L’affaire entre désormais dans le dur, avec au cœur du dossier 17 extraits des titres de Young Thug qui constituent, selon l’accusation, autant d’aveux des crimes dont le rappeur est accusé.
Ses avocats ont cherché à exclure ces paroles des pièces à conviction, affirmant que l’utilisation de couplets pourrait influencer injustement les jurés.
“Des confessions de fin de soirée” pour le procureur
Un argument défendu par de nombreux partisans de la liberté d’expression et acteurs de l’industrie musicale, qui craignent que cette pratique nuise à la créativité des artistes et affecte disproportionnellement les Afro-Américains.
“On ne parle pas ici de paroles de rap, mais de paroles de gang”, a rétorqué le procureur Mike Carlson. “Ce sont des confessions de fin de soirée.”
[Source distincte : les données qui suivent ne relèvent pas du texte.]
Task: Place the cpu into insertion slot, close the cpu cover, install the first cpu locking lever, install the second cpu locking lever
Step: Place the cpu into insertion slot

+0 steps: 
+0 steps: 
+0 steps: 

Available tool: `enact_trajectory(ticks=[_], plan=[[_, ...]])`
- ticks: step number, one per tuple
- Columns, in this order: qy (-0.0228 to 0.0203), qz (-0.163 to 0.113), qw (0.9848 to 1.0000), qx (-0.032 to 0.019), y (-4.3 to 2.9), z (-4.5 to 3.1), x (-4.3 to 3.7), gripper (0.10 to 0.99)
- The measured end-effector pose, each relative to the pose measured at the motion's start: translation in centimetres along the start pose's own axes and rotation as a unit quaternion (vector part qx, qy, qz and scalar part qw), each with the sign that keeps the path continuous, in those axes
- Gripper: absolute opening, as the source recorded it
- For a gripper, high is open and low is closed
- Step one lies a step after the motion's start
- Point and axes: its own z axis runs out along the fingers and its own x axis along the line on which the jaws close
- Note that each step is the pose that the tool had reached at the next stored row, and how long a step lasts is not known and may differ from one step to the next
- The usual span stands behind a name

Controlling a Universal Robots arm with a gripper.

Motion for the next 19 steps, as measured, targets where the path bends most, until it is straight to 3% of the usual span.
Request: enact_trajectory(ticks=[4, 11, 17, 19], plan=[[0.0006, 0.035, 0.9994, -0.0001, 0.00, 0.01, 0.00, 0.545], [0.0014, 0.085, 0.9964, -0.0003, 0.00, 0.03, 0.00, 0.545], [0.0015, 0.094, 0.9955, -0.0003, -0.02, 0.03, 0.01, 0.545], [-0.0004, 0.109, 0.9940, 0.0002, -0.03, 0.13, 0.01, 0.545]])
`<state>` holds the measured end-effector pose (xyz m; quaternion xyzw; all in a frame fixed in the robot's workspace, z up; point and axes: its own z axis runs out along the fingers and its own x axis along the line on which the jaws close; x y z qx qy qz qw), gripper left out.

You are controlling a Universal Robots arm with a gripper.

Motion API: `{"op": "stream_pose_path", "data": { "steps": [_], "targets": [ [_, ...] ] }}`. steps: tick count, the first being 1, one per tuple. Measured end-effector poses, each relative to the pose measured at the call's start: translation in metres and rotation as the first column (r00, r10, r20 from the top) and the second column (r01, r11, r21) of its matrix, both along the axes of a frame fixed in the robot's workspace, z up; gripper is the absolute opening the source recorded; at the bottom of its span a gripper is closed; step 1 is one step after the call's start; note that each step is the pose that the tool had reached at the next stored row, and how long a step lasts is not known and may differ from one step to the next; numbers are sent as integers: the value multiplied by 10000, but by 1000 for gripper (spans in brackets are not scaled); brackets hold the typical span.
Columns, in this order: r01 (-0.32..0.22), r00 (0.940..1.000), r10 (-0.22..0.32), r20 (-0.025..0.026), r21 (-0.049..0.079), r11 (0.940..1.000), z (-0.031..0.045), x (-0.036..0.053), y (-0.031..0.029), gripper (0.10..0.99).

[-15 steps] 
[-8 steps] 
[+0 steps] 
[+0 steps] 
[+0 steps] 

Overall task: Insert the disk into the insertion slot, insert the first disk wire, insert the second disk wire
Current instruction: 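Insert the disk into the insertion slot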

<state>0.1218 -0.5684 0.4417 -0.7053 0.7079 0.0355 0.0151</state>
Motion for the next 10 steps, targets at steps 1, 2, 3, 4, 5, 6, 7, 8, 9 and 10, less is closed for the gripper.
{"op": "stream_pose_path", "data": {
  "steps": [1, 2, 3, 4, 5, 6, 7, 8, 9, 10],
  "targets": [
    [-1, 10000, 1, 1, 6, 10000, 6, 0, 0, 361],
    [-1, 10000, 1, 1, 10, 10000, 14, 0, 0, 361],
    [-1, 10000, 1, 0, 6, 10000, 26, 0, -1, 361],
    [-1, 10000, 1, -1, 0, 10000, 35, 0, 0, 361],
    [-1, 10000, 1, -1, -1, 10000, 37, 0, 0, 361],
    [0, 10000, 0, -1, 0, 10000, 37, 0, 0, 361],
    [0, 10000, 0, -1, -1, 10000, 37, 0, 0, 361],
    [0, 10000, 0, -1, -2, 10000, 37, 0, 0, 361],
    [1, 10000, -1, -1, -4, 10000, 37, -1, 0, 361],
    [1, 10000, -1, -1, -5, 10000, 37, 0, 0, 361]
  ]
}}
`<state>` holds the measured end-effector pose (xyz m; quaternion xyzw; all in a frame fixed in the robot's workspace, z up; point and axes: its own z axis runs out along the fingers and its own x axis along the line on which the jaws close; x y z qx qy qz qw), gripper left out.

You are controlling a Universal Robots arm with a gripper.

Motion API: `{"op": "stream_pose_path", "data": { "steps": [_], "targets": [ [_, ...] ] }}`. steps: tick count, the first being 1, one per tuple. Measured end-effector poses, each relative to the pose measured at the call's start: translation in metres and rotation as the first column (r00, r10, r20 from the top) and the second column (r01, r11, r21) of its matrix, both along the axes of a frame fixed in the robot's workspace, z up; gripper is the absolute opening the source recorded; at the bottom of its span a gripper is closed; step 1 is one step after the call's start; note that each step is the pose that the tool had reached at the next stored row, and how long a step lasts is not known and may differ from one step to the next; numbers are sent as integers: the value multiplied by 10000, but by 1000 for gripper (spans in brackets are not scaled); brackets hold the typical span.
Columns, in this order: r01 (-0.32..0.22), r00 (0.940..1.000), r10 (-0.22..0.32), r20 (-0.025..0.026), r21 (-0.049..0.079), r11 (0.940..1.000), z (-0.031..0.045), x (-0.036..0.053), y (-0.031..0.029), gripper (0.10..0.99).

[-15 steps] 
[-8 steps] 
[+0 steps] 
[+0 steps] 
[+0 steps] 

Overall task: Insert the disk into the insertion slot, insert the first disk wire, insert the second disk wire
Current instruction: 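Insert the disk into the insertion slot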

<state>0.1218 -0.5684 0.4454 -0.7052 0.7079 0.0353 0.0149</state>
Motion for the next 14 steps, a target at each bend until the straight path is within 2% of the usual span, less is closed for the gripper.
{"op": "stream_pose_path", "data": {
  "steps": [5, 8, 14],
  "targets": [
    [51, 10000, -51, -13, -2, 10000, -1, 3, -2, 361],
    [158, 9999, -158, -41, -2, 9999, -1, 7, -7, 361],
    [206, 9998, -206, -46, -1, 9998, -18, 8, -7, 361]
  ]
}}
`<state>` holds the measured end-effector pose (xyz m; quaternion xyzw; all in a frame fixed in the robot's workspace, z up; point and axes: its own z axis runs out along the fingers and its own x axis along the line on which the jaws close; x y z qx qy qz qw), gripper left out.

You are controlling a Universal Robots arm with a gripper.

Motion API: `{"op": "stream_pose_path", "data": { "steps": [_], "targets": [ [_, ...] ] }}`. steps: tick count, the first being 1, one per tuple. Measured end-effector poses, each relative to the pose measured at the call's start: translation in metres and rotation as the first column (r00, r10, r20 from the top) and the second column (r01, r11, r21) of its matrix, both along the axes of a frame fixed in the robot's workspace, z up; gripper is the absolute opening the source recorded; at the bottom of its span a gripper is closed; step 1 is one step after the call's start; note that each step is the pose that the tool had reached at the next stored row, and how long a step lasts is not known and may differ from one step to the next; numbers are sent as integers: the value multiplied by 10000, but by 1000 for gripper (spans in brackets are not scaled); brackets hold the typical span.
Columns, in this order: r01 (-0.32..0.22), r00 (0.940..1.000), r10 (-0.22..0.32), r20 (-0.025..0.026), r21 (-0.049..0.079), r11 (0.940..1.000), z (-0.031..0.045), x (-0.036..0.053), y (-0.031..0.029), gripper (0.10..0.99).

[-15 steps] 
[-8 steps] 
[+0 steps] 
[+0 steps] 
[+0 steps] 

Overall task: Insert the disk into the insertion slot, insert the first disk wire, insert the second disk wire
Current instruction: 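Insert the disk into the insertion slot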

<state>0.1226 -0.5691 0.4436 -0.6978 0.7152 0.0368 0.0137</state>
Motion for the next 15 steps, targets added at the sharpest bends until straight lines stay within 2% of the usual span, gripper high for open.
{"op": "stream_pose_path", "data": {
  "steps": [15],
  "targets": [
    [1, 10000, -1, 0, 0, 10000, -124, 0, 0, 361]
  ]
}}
Ce n’est pas la première fois que des vers de hip-hop atterrissent dans une salle d’audience. La défense, qui insiste sur le fait qu’YSL n’est rien d’autre qu’un label artistique, a cité comme témoin un spécialiste du sujet, le professeur à l’université de Richmond, Erik Nielson.
Dans un entretien à l’AFP au début de l’année, cet expert affirmait que “cette question du rap dans les procès n’est qu’une nouvelle illustration d’un système qui s’acharne à emprisonner les jeunes hommes de couleur”.
“Si vous avez d’autres preuves, n’utilisez pas les paroles de rap”, a jugé M. Nielson. “Et si vous n’avez pas d’autres preuves, ne portez pas plainte.”
Le procès, qui se déroule dans le même tribunal d’Atlanta où l’ancien président Donald Trump sera bientôt jugé, verra défiler des centaines de témoins, dont les rappeurs T.I. et Killer Mike.